С носом | страница 27
— Присядем? — спросила я так вопросительно, как только смогла, но мой вопрос смахивал скорее на мольбу. — Это не займет много времени.
— Присядем, — согласился он как-то на удивление быстро, но не сделал при этом ни малейшего движения ни в одну сторону. Наконец, после того как я некоторое время простояла, пристально глядя на него не столько со злобой, сколько с удивлением, он пригласил пройти, но как-то остеопорозно и безучастно. Я прошла вперед, не снимая туфель. Хозяина такая бесцеремонность совсем не смутила, он плелся позади и издавал странные звуки, не то кашлял, не то рыгал.

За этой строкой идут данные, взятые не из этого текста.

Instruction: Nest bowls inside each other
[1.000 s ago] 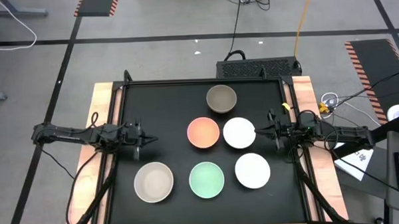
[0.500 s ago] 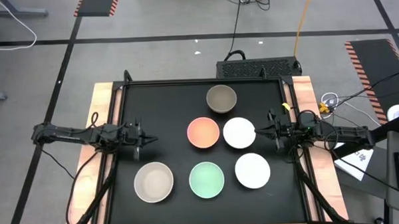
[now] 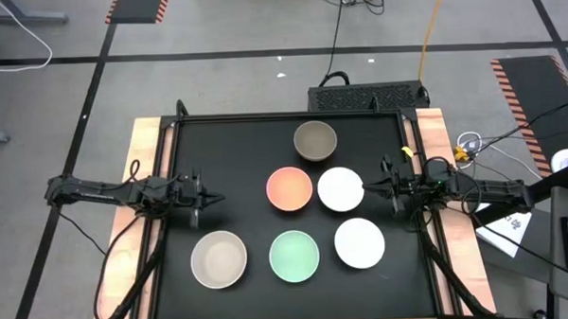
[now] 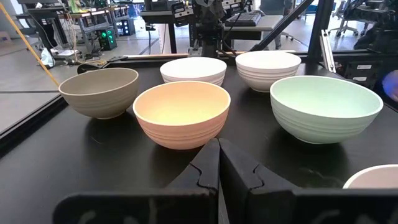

Коридор, похожий на культю, делал в конце резкий поворот, за которым виднелось основное жилище. Это была однокомнатная квартира, и нельзя сказать, чтобы меня это удивило. Посреди комнаты не стоял, а скорее чахнул диван. Он был кривой со всех сторон и грозил вот-вот обрушиться вместе со всей своей засаленной зеленью и протертым до дыр вельветом. Вокруг дивана валялось все, что можно было бы назвать приметами асоциального существования: снова коробки из-под пиццы, пустые бутылки, переполненные пепельницы и приспособленные под то же самое жестяные банки, тарелки и вогнуто-выгрызенное яблоко. Мятые бумаги, газеты, чашки, стаканы, носки, жеваные футболки, дырявые пакеты и гнутые зажимы из-под них. В довершение всего на вывихнутом, а именно так он и выглядел, журнальном столике лежал разобранный будильник, все внутренности которого — зубчатые колесики, пружинки и прочее — явно подверглись внезапной трансформации или столкнулись с ужасной, тихой и невротической жестокостью.
Сил разглядывать остальное уже не было. Стало неловко, словно я увидела что-то очень интимное, человека на унитазе или нечто в этом роде. На хозяина смотреть совсем не хотелось, но пришлось, особенно после того, как он пригласил меня сесть за маленький столик, весь в кофейных пятнах, а сам плюхнулся, как мешок, с другой его стороны. Сердце сжималось при виде этого человека.
— А я как раз собирался уходить, — сказал он запылившимся и как будто даже залежавшимся голосом, какой обычно бывает, если его обладатель в течение многих дней ни с кем не говорил, я-то знаю. — Туда, — продолжил он и махнул рукой как-то весьма неопределенно. — Ну, когда вы пришли. Сюда. Вы.
Куда это он собрался босиком, успела я подумать, но все-таки сказала: простите, мол, что пришлось вас побеспокоить.
— Ничего, — промычал он в ответ, все еще не осмеливаясь поднять глаза. Само собой, он с похмелья, они ведь налицо, эти карикатурно классические симптомы, сразу вспомнились старые черно-белые комедии, и я чуть не улыбнулась. После этого я все-таки решилась посмотреть на него повнимательней, когда поняла, что это неопасно. У него было одутловатое лицо заядлого пьянчуги, одновременно бледное, красное и заросшее, а на затылке такая редкая и легкая растительность, что казалось, она становится дыбом от малейшего движения головой. Губы — плотно сжатые и темно-красные. Из видавшей виды майки торчали на удивление крепкие плечи, не такой уж он был и дохляк. Глаза, правда, не выражали ровным счетом ничего.